- Task description
What you submit must be an exact copy of the listing below, with no images in it.

- Given data
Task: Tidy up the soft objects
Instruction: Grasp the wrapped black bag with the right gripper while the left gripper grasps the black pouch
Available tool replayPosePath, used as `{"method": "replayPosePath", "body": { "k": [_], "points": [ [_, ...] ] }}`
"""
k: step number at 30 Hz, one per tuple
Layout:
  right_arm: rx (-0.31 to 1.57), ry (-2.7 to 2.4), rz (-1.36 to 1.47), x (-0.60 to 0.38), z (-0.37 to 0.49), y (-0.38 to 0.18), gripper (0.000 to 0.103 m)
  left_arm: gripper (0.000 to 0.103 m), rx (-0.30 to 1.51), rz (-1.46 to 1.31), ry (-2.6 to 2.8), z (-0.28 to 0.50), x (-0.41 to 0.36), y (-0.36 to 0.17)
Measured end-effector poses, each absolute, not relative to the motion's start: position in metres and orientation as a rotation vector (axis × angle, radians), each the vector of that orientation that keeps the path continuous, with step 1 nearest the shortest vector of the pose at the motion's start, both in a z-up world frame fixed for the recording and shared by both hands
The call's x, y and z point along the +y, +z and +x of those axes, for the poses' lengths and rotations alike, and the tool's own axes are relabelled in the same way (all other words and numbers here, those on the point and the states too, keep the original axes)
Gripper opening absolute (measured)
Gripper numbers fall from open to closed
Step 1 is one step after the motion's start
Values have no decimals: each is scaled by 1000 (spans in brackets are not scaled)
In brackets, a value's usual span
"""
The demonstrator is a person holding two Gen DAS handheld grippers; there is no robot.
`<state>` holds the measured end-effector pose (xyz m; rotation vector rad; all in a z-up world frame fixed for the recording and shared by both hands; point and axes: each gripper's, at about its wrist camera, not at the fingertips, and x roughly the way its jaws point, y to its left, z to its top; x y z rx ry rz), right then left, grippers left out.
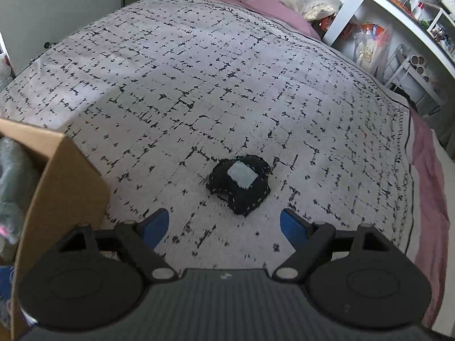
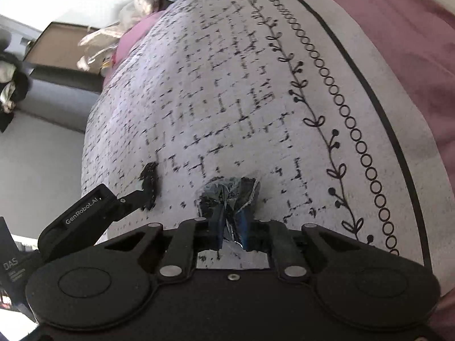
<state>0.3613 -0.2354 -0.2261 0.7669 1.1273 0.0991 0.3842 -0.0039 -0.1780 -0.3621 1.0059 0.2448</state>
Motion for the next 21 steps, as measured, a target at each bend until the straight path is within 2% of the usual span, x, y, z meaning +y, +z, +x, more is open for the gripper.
{"method": "replayPosePath", "body": {
  "k": [2,3,4,6,14,16,20,21],
  "points": [
    [1147,77,800,-240,363,-231,18,84,1007,-357,245,391,-4,-183],
    [1152,71,815,-242,365,-233,29,84,1008,-356,244,395,-4,-185],
    [1150,66,814,-242,366,-234,48,84,1009,-353,246,398,-4,-187],
    [1136,53,784,-239,368,-233,62,84,1008,-352,250,403,-4,-191],
    [1141,107,705,-219,381,-238,60,84,993,-346,266,420,-5,-205],
    [1132,105,690,-219,382,-239,55,83,973,-339,258,421,-6,-205],
    [1116,104,656,-215,386,-239,46,75,957,-316,241,421,-9,-206],
    [1114,106,654,-214,386,-239,43,69,955,-312,236,420,-10,-205]
  ]
}}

- Task solution
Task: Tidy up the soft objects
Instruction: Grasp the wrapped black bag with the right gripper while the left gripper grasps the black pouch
Available tool replayPosePath, used as `{"method": "replayPosePath", "body": { "k": [_], "points": [ [_, ...] ] }}`
"""
k: step number at 30 Hz, one per tuple
Layout:
  right_arm: rx (-0.31 to 1.57), ry (-2.7 to 2.4), rz (-1.36 to 1.47), x (-0.60 to 0.38), z (-0.37 to 0.49), y (-0.38 to 0.18), gripper (0.000 to 0.103 m)
  left_arm: gripper (0.000 to 0.103 m), rx (-0.30 to 1.51), rz (-1.46 to 1.31), ry (-2.6 to 2.8), z (-0.28 to 0.50), x (-0.41 to 0.36), y (-0.36 to 0.17)
Measured end-effector poses, each absolute, not relative to the motion's start: position in metres and orientation as a rotation vector (axis × angle, radians), each the vector of that orientation that keeps the path continuous, with step 1 nearest the shortest vector of the pose at the motion's start, both in a z-up world frame fixed for the recording and shared by both hands
The call's x, y and z point along the +y, +z and +x of those axes, for the poses' lengths and rotations alike, and the tool's own axes are relabelled in the same way (all other words and numbers here, those on the point and the states too, keep the original axes)
Gripper opening absolute (measured)
Gripper numbers fall from open to closed
Step 1 is one step after the motion's start
Values have no decimals: each is scaled by 1000 (spans in brackets are not scaled)
In brackets, a value's usual span
"""
The demonstrator is a person holding two Gen DAS handheld grippers; there is no robot.
`<state>` holds the measured end-effector pose (xyz m; rotation vector rad; all in a z-up world frame fixed for the recording and shared by both hands; point and axes: each gripper's, at about its wrist camera, not at the fingertips, and x roughly the way its jaws point, y to its left, z to its top; x y z rx ry rz), right then left, grippers left out.
<state>0.3613 -0.2354 -0.2261 0.7669 1.1273 0.0991 0.3842 -0.0039 -0.1780 -0.3621 1.0059 0.2448</state>
Motion for the next 21 steps, as measured, a target at each bend until the straight path is within 2% of the usual span, x, y, z meaning +y, +z, +x, more is open for the gripper.
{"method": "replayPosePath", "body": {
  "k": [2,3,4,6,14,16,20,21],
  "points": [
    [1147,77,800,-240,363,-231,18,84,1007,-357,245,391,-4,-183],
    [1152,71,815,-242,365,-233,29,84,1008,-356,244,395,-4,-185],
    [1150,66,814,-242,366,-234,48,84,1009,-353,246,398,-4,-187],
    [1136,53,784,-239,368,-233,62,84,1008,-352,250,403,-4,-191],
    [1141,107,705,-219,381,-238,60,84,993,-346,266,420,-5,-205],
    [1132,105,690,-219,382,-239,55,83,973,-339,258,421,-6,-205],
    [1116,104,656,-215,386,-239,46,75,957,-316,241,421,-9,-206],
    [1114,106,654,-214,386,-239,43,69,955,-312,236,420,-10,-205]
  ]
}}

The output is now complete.